I suspect this is all part of the plotting of Big Pigeon.
Step 1: Train AI to recognize pastries
Step 2: Train AI to recognize cancer cells
Step 3: Train pigeons to recognize cancer cells
Step 4: Train pigeons to recognize pastries
Step 5: Pigeons now have direct access to pastries!
posted by subocoyne at 10:44 AM on May 4, 2021 [16 favorites]


A surgical pathologist's obsolescence is always looming.
posted by sophrontic at 10:50 AM on May 4, 2021


I really enjoyed reading this, thank you for posting.
posted by bleep at 12:48 PM on May 4, 2021


From the Tumblr summary I don't quite understand the confusion about people preferring baked goods at a bakery to be unwrapped. Every bakery I've been to in Canada is like that too, with the exception of them also carrying bags of rolls or bagels, but even there you'd have individual unwrapped ones for people that aren't buying 6 of them.
posted by any portmanteau in a storm at 12:58 PM on May 4, 2021


The desire for pastries to be unwrapped is because they tend to give off steam and oil when they first come out of the oven, and if you don't give them some air they'll turn to an inseparable pile of mush. Also it helps to be able to see what you're ordering: japanese cake shops often use a lot of individually-wrapped-in-clear-film slicing techniques.
posted by rum-soaked space hobo at 1:18 PM on May 4, 2021 [1 favorite]


When they hand me the wrapped pastry at Starbucks instead of opening it first, I feel a visceral disappointment, like my brain was happy to pretend this was a fresh pastry that will taste good and make me happy & instead were crashing into reality and it's actually a hyper processed sugar nugget for my feedbag so I can continue producing for the overlords you know?

Also I was struck by the discussion of how many varieties of pastry are available and how the markets there respond to actual consumer demand. like wow what a concept. It's not like Americans wouldn't like all those varieties too, we just all decided not to have nice things somehow.
posted by bleep at 1:52 PM on May 4, 2021 [8 favorites]


Very cool, expert systems vs neural nets...until the end, where they blend harmoniously. I wonder how the blend can be leveraged in the cancer detection realm.

Also, did anyone else read this as the happy alternative conclusion to the Cheesoid saga?
posted by TreeRooster at 2:20 PM on May 4, 2021


The desire for pastries to be unwrapped is because they tend to give off steam and oil when they first come out of the oven, and if you don't give them some air they'll turn to an inseparable pile of mush.

No, I get that people prefer their fresh baked goods unwrapped, I just didn't understand how the person that wrote the Tumblr summary would find this to be strange, or something that was unique to the Japanese.
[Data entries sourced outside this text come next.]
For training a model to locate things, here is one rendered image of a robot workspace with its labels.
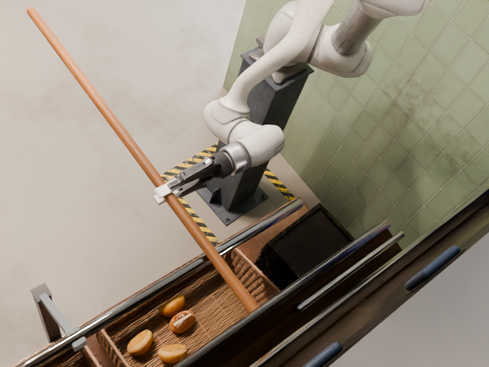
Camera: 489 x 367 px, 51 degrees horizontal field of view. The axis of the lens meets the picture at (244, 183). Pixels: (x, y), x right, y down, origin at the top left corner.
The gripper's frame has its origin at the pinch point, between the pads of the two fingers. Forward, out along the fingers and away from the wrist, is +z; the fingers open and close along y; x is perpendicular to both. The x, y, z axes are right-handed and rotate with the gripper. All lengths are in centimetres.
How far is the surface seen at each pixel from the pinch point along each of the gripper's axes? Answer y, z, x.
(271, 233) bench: 62, -51, -10
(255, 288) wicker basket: 54, -27, -26
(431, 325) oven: -91, 26, -60
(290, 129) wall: 97, -121, 45
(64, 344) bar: 1.9, 40.9, -21.6
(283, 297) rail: -24, 3, -44
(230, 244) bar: 2.1, -6.9, -21.3
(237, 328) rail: -25, 14, -44
Also, 100 different varieties feels like something that only a couple of very large bakeries would be able to handle. The bakeries I used to go to in Japan weren't too big and would maybe have 30-40? (although I would be willing to accept that I never fully pay attention to exactly how much was on offer and just lumped different things as the same, like pastries with sausage in them, there could have been 4 or 5 different kinds but they would be all the same to me) I could believe something like the Kobeya that used to be at Shijo-Kawaramachi in Kyoto might get close to 100 though.
posted by any portmanteau in a storm at 2:22 PM on May 4, 2021 [2 favorites]


...deep learning computer vision stuff has come so far in such a short amount of time.

Interestingly I took this the other way, this story is great but it really tells me how truly dumb AI and computer vision really is. These systems know NOTHING. They are monumentally stupid. Their "knowledge" is mostly statistics that identify a few salient shapes or patterns, the way something like a mollusk sees.

The fact that a bit of a nudge in another direction and a new set of labels lets it identify cells (which really do look a bit like danishes) doesn't to me say "now the computer knows something new!" it says "the computer never knew anything about pastries to begin with!"

Of course it's amazing and I love it (I cover this stuff all the time) but the more I learn about it, and the more people I talk to, the more I understand how little these things are really capable of. It's people, who put these incredibly dumb processes to work on complex problems, that give them the illusion of intelligence or capability.
posted by BlackLeotardFront at 2:30 PM on May 4, 2021 [12 favorites]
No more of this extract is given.